Your objective:
Stopping at the line that holds "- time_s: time", repeat the lines below exactly, starting from the very first and including that final line.

_ _ _ _ _ _ _

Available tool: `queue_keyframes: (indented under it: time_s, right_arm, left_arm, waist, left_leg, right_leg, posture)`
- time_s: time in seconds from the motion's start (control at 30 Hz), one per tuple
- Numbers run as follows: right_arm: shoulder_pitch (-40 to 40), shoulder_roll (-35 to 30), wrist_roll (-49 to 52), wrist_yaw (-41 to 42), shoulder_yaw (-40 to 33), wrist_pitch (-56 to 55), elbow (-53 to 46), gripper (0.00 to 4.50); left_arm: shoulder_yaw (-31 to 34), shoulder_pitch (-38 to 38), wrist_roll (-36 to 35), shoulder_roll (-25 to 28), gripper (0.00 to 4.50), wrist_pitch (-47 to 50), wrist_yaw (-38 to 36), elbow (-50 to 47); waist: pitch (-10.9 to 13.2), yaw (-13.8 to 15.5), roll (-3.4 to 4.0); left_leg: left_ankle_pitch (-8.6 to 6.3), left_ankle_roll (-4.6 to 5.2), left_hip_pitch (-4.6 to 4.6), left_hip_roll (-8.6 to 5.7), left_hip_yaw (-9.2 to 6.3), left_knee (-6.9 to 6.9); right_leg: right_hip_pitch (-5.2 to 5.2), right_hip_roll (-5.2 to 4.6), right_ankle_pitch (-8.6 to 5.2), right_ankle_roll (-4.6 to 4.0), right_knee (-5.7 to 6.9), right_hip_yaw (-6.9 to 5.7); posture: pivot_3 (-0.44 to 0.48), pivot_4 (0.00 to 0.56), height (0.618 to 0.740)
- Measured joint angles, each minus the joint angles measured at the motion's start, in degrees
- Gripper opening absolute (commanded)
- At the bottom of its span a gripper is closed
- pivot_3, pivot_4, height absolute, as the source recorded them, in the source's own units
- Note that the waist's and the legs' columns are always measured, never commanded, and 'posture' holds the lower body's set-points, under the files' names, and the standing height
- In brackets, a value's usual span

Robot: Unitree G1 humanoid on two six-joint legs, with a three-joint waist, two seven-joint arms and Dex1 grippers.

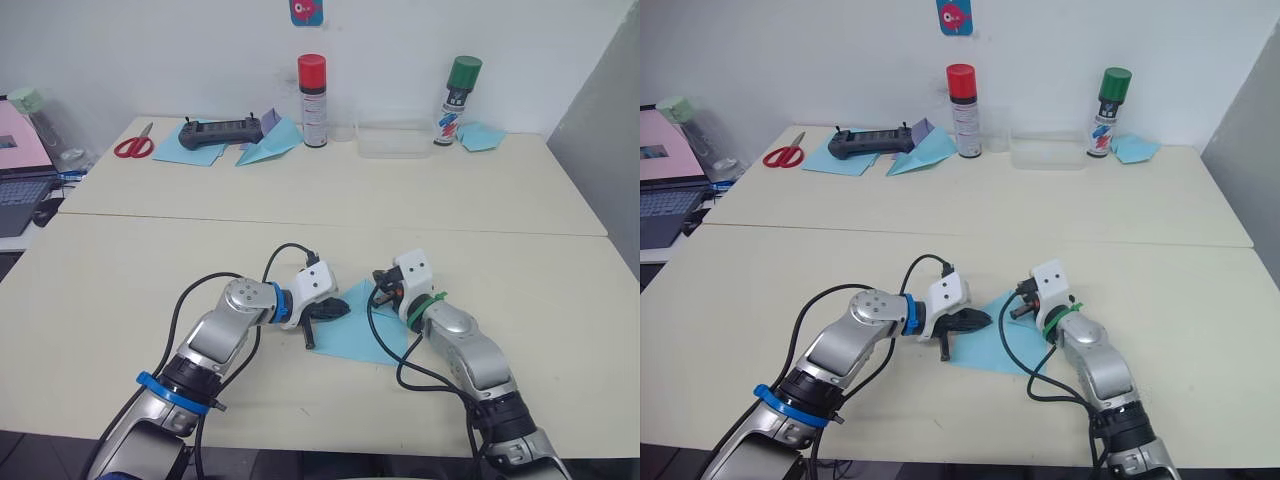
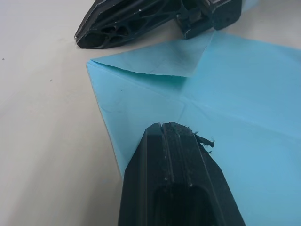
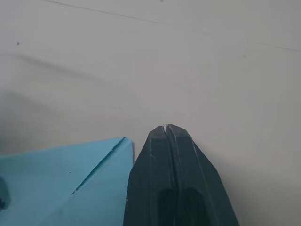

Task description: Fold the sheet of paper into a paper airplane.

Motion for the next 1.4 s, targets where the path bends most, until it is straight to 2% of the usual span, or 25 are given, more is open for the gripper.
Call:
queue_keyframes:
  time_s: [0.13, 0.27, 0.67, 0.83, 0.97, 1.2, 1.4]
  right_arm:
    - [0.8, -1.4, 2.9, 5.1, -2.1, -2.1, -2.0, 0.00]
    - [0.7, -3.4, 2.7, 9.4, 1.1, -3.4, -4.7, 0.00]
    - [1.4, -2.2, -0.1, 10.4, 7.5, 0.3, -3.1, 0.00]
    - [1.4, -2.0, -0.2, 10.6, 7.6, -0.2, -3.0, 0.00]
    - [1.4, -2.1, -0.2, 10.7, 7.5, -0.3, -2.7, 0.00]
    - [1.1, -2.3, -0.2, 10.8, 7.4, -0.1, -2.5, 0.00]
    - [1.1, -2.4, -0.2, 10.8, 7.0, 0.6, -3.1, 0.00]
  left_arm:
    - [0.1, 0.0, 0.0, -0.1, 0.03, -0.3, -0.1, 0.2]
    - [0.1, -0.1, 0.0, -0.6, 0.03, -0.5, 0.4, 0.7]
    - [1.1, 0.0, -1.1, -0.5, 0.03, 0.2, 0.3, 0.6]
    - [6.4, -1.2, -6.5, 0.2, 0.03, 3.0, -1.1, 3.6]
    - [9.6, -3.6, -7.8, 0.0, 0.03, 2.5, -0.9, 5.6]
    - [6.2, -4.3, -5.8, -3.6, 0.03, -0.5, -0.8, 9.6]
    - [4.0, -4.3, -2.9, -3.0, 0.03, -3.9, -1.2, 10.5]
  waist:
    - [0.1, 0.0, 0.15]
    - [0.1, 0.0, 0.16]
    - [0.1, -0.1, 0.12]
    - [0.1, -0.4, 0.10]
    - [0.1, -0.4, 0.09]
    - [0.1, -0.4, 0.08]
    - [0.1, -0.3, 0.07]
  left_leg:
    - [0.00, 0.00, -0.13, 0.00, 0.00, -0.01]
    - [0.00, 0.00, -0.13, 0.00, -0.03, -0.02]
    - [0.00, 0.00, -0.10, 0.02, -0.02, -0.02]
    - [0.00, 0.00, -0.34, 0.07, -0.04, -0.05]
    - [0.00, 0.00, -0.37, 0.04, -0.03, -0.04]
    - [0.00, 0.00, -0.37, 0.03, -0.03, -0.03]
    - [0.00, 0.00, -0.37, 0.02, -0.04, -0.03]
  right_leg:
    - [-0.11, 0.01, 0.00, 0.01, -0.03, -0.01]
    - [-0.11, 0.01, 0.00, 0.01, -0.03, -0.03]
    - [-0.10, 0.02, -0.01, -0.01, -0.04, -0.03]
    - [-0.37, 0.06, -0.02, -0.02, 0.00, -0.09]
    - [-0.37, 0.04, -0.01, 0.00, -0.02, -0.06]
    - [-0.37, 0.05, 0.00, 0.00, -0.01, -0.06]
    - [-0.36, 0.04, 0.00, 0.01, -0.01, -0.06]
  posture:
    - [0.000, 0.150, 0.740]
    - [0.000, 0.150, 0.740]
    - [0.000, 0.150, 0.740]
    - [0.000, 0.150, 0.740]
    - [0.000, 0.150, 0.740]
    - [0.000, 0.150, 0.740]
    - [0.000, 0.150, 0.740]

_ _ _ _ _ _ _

Answer to this problem:
Available tool: `queue_keyframes: (indented under it: time_s, right_arm, left_arm, waist, left_leg, right_leg, posture)`
- time_s: time in seconds from the motion's start (control at 30 Hz), one per tuple

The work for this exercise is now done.